Extracted data:
....
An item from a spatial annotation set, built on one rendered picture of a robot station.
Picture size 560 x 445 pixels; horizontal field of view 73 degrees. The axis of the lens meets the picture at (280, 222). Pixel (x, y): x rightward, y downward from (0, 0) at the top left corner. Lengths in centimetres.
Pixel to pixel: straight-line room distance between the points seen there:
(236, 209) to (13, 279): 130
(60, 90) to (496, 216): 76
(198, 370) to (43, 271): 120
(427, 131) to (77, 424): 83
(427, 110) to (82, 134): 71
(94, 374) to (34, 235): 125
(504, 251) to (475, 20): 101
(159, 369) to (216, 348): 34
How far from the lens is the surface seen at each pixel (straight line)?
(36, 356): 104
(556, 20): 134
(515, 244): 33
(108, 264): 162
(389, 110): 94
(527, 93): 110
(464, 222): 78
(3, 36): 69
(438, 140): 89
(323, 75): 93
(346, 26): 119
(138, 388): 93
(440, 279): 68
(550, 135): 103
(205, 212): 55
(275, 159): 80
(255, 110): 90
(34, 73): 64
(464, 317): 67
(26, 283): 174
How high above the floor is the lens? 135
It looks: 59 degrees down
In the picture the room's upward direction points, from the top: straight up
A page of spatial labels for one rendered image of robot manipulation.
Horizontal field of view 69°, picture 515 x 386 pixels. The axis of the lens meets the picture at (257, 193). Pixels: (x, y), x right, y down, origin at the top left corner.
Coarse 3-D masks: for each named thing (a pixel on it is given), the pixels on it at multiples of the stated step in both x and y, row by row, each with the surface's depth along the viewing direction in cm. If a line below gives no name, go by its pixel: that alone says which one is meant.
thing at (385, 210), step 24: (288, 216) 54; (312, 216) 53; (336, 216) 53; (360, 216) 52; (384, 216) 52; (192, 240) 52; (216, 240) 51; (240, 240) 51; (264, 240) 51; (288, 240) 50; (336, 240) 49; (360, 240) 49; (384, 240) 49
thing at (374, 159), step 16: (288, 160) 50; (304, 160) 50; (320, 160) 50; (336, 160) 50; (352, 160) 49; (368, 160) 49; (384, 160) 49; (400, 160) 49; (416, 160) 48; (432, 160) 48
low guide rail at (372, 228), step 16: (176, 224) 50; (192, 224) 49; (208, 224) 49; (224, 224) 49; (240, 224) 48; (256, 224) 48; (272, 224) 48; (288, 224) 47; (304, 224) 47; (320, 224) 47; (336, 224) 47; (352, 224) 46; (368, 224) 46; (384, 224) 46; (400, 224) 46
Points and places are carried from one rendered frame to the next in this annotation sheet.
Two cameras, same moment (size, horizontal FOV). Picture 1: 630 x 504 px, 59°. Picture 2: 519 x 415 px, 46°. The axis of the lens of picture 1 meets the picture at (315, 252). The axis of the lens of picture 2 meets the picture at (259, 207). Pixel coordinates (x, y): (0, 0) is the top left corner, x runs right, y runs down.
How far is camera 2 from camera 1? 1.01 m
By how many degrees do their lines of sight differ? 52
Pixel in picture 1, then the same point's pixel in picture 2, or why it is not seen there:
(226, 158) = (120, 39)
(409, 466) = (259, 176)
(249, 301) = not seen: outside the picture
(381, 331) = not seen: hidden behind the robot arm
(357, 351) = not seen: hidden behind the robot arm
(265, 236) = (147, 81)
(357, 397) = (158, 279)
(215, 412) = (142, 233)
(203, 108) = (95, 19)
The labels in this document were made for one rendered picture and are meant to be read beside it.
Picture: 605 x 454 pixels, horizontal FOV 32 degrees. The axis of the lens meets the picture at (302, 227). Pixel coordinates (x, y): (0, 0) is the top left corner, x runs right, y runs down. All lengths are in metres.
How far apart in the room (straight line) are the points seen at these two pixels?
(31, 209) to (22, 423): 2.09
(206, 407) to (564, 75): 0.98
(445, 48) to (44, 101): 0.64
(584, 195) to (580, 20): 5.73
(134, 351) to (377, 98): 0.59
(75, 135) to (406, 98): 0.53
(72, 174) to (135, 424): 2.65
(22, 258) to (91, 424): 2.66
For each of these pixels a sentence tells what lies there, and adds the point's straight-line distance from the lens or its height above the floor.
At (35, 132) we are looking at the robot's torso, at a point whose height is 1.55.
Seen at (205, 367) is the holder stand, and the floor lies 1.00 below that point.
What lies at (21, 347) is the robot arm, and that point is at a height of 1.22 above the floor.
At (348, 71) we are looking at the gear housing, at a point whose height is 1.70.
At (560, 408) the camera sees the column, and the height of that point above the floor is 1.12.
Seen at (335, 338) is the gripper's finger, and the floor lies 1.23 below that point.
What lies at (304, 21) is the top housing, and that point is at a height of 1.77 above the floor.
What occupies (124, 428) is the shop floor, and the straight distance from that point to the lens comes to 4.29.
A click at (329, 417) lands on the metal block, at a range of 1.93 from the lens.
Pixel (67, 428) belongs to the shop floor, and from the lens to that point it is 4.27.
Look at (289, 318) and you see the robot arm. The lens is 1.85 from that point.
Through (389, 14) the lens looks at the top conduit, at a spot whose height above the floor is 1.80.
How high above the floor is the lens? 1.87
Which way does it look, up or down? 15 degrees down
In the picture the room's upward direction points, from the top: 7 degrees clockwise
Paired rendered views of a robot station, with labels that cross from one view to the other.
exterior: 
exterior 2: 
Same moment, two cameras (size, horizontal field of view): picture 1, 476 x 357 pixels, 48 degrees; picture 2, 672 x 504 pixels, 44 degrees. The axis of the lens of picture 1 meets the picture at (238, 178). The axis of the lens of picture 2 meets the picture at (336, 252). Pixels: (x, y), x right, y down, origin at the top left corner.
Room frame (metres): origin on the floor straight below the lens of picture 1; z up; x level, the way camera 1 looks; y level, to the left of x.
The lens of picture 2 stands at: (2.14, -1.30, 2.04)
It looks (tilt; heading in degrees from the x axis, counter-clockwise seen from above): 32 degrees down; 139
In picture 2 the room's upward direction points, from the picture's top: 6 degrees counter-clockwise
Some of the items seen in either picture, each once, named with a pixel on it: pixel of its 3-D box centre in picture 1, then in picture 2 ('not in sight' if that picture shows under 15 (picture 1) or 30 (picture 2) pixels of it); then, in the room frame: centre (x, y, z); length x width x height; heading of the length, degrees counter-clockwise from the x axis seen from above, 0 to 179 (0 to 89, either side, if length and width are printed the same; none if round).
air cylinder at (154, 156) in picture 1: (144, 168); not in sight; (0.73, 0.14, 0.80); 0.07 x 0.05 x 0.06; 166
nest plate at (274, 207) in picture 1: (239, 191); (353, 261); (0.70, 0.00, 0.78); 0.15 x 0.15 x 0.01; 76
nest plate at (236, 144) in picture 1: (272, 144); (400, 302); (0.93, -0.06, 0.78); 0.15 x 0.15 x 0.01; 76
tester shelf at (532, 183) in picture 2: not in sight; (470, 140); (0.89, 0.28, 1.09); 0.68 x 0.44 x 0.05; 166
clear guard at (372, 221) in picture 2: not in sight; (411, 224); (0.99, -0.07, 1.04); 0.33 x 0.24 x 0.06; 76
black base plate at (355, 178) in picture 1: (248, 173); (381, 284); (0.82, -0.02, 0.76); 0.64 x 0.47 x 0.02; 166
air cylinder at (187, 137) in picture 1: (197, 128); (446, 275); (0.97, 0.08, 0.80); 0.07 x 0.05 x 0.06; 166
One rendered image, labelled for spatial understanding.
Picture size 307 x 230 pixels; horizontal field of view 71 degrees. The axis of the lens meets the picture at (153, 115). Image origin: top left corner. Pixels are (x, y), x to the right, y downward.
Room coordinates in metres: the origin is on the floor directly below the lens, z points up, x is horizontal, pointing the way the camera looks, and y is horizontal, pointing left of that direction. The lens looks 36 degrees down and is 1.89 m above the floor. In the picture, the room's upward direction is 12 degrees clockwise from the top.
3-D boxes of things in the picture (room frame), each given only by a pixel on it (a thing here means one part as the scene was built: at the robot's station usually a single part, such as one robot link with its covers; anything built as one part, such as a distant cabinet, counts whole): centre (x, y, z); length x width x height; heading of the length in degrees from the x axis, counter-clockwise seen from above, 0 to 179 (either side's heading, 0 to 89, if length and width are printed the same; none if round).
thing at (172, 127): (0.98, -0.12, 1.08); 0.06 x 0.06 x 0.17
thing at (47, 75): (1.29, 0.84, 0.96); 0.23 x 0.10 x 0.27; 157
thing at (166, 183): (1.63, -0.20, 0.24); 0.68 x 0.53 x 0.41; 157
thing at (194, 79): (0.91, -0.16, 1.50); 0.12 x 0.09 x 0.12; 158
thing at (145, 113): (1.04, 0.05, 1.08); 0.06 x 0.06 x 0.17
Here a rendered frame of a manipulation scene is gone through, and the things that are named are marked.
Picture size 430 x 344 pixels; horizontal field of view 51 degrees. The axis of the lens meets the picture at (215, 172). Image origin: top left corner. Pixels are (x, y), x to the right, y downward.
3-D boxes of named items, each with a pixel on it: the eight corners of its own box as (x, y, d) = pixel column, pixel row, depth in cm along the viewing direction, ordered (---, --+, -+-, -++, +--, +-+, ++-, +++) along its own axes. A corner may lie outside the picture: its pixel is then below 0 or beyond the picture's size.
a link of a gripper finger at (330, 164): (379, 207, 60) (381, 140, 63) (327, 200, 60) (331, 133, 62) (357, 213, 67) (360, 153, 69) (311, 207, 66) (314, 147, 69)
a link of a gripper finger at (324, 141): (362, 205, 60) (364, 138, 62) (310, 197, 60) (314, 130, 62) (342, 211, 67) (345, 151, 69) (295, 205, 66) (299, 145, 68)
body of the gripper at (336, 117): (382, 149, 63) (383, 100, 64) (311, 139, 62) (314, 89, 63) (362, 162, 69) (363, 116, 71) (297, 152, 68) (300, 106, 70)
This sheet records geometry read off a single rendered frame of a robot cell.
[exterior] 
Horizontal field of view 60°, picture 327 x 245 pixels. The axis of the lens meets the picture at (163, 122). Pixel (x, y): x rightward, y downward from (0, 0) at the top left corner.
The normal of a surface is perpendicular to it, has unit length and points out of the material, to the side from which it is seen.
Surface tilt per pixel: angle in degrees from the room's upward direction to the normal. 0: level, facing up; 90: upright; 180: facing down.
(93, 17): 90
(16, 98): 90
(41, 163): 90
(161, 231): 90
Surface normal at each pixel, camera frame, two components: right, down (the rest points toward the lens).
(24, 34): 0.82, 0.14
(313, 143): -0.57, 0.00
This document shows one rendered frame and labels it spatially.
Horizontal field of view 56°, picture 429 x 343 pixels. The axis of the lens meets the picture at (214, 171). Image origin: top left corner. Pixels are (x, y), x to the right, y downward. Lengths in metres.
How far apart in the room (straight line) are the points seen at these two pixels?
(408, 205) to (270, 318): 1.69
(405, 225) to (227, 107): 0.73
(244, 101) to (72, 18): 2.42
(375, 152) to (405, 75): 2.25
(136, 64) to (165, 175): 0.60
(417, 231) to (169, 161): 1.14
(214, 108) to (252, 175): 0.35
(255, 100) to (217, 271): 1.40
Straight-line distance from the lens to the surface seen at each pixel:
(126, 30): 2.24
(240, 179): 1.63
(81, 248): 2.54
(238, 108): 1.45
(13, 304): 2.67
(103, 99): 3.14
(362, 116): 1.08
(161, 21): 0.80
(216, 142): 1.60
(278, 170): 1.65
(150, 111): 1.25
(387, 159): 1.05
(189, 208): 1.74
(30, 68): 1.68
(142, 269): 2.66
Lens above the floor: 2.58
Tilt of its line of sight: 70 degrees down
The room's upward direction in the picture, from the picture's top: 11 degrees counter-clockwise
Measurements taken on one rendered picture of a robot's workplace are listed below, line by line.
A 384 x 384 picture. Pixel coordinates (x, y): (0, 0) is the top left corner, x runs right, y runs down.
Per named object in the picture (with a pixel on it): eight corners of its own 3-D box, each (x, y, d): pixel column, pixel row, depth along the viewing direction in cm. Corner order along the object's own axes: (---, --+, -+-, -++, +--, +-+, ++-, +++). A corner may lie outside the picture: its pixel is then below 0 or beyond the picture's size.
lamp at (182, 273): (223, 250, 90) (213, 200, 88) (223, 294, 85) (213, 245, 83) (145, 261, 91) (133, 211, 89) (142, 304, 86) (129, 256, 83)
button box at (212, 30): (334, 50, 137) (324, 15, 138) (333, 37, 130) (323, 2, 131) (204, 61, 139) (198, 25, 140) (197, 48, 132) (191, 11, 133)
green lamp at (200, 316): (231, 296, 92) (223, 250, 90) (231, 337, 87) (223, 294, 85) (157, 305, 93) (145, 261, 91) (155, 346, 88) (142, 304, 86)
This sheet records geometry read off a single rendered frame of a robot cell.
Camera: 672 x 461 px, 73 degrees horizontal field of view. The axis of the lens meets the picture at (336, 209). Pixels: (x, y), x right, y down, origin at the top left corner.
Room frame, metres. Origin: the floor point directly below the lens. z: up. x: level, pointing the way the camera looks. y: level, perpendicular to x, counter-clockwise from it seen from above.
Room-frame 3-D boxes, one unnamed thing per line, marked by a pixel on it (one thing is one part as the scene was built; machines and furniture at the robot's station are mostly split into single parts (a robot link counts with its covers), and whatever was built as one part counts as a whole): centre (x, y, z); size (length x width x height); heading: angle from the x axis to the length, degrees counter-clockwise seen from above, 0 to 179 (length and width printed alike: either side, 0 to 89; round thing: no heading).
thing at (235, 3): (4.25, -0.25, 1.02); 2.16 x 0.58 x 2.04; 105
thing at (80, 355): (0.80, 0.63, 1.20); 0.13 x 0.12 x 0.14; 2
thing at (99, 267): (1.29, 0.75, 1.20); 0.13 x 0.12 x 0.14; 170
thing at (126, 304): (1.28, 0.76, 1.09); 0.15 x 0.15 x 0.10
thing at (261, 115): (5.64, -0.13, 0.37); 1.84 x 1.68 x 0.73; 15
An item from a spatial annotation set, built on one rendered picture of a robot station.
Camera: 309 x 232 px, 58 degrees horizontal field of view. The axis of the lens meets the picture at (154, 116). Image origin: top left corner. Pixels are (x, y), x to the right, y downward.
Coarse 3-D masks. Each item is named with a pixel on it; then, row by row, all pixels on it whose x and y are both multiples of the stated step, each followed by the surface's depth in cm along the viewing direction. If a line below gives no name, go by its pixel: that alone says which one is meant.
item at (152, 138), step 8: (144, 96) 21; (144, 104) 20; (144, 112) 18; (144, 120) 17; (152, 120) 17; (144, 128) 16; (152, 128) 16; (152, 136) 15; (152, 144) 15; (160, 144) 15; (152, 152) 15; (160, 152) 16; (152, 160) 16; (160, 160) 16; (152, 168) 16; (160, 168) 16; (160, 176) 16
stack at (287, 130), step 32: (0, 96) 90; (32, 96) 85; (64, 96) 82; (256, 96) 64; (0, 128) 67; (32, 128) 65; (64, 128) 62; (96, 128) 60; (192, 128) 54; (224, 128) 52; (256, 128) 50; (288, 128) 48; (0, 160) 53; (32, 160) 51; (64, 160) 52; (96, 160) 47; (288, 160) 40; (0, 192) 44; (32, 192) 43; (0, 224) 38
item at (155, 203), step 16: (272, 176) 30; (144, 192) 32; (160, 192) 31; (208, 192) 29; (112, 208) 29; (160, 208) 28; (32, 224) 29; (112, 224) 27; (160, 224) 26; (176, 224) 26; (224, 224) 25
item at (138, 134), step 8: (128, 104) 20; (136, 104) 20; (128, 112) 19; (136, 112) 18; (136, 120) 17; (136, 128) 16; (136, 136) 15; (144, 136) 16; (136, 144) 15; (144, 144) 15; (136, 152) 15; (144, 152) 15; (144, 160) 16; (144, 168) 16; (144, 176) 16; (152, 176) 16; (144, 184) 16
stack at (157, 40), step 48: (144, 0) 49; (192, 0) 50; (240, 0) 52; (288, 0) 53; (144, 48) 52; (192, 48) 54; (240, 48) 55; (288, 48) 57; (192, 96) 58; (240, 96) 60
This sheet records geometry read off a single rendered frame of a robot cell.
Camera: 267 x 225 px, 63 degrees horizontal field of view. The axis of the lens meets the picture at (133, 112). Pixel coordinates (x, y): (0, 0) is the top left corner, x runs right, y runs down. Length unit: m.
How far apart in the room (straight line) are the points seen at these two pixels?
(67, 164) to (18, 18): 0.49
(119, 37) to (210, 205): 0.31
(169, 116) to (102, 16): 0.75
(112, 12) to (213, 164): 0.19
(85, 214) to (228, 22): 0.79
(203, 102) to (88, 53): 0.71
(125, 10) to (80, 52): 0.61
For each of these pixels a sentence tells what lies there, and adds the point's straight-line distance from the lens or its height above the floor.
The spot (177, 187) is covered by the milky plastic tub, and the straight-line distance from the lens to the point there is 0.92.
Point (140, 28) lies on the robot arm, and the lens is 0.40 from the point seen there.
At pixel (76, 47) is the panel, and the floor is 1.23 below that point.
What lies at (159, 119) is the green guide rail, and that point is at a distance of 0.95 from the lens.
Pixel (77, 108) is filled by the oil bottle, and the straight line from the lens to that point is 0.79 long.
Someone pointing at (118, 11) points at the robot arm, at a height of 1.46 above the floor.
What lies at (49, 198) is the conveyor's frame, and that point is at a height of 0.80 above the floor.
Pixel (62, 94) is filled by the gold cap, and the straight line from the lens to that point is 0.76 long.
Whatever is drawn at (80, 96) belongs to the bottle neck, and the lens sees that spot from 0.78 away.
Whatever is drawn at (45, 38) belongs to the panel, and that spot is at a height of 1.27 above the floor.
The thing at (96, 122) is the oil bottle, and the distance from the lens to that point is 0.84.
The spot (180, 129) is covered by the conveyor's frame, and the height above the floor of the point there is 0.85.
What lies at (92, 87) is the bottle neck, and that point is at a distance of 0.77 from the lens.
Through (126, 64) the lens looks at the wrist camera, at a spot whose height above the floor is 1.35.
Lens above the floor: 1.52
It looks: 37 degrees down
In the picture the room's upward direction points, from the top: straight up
....
What the task requires:
If a line in the entries above includes "stated", count it; report the total alone.

Response area:
2